TASK: Take the records below from their first line to the line with "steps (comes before", and restate those lines word for word.

TASK DATA section start

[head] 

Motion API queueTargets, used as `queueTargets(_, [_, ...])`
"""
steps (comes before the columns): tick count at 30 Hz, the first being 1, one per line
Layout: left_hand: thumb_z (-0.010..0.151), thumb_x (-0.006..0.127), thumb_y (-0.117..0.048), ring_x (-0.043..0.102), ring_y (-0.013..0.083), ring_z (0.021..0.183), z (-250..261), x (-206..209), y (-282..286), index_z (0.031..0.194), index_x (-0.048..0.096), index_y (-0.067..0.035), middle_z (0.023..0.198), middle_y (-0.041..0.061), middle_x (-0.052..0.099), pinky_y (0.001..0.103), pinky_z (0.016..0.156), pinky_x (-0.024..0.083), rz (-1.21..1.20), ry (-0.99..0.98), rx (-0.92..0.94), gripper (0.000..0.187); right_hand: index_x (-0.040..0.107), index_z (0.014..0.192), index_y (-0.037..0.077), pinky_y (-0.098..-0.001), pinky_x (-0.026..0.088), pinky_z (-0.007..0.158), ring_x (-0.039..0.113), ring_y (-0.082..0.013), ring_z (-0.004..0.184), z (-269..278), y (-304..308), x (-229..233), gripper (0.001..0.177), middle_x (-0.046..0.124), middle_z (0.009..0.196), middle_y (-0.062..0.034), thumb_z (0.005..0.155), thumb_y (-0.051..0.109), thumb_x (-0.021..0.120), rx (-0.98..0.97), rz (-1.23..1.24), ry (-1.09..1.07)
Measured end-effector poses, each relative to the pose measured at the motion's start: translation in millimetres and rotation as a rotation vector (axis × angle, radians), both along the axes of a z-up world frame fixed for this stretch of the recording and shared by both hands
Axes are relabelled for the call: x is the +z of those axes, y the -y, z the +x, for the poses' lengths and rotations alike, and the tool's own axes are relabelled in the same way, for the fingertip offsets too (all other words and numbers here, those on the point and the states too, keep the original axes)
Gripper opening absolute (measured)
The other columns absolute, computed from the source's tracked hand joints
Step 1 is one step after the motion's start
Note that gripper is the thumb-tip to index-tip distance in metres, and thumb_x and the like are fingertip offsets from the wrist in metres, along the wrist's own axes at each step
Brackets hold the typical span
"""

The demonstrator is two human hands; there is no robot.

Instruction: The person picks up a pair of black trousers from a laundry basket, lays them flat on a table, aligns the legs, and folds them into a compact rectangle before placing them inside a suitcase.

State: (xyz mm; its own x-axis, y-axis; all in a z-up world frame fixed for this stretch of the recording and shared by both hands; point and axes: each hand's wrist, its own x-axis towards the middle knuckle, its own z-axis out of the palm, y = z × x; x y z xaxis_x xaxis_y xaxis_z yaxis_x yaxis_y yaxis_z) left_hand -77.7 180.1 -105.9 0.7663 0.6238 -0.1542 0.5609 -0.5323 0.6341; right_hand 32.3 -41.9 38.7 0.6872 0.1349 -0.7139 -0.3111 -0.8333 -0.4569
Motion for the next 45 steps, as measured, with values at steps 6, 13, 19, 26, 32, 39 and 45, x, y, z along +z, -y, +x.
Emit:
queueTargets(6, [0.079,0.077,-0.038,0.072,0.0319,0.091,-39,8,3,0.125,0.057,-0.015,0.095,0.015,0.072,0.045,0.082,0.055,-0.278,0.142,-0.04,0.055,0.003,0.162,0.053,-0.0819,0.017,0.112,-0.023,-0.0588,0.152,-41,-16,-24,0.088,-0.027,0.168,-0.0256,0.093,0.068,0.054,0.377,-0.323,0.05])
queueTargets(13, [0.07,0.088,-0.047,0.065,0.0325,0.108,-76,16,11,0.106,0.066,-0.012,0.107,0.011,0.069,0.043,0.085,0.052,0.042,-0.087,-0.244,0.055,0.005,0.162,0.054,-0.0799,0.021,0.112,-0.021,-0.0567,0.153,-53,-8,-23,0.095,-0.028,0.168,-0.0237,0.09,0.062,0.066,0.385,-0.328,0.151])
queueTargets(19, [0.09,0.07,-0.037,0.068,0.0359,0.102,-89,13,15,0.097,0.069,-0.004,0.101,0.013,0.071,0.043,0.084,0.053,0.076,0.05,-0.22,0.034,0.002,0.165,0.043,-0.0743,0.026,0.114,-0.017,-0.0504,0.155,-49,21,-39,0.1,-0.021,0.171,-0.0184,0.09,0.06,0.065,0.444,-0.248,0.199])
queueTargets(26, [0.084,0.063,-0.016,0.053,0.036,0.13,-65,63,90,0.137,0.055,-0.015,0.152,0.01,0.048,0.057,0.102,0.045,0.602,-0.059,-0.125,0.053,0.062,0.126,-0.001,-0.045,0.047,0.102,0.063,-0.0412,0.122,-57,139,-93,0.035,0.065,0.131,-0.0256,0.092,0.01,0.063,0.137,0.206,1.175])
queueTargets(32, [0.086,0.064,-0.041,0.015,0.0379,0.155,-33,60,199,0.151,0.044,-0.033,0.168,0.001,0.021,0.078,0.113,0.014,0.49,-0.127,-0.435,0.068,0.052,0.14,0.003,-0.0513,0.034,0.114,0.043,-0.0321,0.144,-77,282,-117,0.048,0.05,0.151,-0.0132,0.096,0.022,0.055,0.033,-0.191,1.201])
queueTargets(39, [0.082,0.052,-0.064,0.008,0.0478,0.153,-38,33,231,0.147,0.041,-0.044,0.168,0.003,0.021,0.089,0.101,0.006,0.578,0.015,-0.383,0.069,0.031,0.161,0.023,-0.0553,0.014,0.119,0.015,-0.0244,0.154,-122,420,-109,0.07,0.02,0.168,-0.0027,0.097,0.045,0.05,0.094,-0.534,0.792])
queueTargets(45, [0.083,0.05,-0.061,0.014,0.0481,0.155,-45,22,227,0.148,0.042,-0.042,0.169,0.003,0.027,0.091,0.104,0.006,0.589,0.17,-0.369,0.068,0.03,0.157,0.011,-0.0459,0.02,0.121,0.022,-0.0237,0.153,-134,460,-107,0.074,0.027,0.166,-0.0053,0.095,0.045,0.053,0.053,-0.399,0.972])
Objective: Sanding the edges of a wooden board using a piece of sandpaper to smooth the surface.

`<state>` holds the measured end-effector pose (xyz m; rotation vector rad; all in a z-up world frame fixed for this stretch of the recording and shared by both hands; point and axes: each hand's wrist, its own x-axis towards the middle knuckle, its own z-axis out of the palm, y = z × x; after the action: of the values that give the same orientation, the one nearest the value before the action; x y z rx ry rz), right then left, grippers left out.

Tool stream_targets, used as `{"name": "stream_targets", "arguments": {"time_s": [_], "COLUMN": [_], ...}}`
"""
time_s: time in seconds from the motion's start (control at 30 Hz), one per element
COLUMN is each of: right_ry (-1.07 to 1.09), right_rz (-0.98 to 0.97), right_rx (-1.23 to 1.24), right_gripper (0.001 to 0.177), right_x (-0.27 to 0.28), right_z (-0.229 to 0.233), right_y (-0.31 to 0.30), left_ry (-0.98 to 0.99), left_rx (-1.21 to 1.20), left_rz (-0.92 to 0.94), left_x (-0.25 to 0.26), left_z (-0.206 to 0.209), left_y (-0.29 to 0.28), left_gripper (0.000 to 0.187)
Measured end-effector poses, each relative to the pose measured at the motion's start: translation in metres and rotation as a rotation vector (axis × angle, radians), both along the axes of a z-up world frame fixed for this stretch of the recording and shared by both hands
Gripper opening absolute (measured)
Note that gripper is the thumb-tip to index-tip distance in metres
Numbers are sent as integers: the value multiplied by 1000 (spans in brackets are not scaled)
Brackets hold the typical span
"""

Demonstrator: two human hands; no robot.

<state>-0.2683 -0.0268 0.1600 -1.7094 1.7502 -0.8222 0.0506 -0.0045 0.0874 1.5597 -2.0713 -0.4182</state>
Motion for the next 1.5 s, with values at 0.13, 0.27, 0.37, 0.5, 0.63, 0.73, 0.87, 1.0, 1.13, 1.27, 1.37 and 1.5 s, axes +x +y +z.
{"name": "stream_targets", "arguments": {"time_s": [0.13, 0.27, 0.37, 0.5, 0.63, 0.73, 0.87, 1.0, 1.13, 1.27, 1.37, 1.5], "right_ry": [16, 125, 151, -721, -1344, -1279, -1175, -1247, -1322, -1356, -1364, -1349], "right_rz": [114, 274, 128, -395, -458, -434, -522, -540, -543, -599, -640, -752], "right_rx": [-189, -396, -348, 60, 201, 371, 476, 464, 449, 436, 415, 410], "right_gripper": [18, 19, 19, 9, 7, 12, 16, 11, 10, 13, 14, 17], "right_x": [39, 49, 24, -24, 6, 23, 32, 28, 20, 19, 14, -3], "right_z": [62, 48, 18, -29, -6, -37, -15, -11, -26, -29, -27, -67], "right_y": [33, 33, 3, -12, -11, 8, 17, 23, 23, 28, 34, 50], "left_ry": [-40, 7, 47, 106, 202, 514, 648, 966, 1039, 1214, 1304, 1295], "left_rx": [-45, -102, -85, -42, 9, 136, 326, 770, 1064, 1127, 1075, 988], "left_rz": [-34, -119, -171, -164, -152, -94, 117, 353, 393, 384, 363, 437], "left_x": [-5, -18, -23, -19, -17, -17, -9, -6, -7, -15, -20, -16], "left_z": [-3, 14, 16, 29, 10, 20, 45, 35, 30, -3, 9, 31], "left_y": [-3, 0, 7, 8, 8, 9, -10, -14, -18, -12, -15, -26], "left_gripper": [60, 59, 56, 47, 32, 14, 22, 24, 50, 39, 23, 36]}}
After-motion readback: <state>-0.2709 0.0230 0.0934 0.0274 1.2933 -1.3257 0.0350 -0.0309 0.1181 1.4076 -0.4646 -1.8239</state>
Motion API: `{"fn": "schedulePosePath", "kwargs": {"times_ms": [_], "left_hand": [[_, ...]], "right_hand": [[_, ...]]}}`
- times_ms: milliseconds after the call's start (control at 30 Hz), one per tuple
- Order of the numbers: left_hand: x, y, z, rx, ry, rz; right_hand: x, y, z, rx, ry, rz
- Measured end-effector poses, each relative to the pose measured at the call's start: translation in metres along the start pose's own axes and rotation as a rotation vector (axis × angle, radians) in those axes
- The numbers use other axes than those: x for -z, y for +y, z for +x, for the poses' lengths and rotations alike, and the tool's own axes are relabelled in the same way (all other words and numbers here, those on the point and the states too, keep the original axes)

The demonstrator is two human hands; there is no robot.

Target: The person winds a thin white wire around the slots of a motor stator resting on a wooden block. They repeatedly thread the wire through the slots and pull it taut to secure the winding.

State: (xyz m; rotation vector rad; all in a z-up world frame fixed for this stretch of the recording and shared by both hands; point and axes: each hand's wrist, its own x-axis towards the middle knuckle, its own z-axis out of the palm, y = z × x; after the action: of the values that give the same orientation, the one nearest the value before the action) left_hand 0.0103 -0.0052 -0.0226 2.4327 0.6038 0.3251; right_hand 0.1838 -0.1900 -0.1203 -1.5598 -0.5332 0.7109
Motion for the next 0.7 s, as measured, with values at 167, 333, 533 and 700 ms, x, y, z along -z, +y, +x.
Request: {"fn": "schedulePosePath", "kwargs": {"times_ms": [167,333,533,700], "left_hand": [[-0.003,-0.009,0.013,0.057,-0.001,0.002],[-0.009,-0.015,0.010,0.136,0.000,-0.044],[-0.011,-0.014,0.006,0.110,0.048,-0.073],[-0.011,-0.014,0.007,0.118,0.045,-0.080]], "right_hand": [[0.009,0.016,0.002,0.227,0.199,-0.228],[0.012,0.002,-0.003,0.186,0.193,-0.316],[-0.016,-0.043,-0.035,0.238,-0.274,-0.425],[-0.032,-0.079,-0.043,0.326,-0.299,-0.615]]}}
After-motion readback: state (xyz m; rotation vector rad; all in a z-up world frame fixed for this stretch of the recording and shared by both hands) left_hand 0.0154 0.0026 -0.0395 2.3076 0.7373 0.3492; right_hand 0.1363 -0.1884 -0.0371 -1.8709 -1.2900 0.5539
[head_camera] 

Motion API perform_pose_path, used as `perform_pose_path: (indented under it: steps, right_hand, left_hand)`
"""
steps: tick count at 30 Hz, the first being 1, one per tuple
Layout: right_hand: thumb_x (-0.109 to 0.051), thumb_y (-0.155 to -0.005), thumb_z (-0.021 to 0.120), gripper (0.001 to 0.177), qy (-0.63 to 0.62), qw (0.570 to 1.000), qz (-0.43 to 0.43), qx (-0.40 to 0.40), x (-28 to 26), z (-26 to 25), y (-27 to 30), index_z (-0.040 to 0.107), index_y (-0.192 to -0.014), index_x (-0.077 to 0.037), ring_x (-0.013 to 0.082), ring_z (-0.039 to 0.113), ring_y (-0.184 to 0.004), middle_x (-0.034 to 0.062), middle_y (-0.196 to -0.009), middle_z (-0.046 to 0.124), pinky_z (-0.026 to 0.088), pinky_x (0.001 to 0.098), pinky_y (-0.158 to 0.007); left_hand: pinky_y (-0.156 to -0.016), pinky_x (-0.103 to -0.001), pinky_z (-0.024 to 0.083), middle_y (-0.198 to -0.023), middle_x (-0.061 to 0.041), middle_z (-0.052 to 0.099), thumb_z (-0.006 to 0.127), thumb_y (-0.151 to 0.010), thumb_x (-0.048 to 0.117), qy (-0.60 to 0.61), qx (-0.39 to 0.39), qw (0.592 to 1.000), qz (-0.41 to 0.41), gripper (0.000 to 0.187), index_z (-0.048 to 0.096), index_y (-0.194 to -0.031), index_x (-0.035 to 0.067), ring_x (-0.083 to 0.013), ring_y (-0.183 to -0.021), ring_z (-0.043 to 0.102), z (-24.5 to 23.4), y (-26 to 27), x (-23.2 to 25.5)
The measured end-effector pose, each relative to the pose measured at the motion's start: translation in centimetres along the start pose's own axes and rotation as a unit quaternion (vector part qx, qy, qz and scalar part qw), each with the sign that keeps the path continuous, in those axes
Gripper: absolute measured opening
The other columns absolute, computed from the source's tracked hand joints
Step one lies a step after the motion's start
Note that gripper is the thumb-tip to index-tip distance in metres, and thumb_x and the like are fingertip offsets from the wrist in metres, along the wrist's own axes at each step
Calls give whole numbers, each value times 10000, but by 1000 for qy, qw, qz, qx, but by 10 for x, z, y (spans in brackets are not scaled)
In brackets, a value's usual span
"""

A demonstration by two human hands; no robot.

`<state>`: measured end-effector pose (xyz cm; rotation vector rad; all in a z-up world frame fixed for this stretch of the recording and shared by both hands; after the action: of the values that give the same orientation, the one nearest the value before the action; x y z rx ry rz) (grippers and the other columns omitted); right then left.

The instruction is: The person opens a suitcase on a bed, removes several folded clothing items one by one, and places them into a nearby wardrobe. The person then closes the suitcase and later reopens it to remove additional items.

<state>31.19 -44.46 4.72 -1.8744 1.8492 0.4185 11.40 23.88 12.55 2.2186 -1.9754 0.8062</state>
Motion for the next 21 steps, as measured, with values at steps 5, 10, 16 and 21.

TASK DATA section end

EXERCISE OUTPUT:
[head] 

Motion API queueTargets, used as `queueTargets(_, [_, ...])`
"""
steps (comes before the columns): tick count at 30 Hz, the first being 1, one per line

This response is done.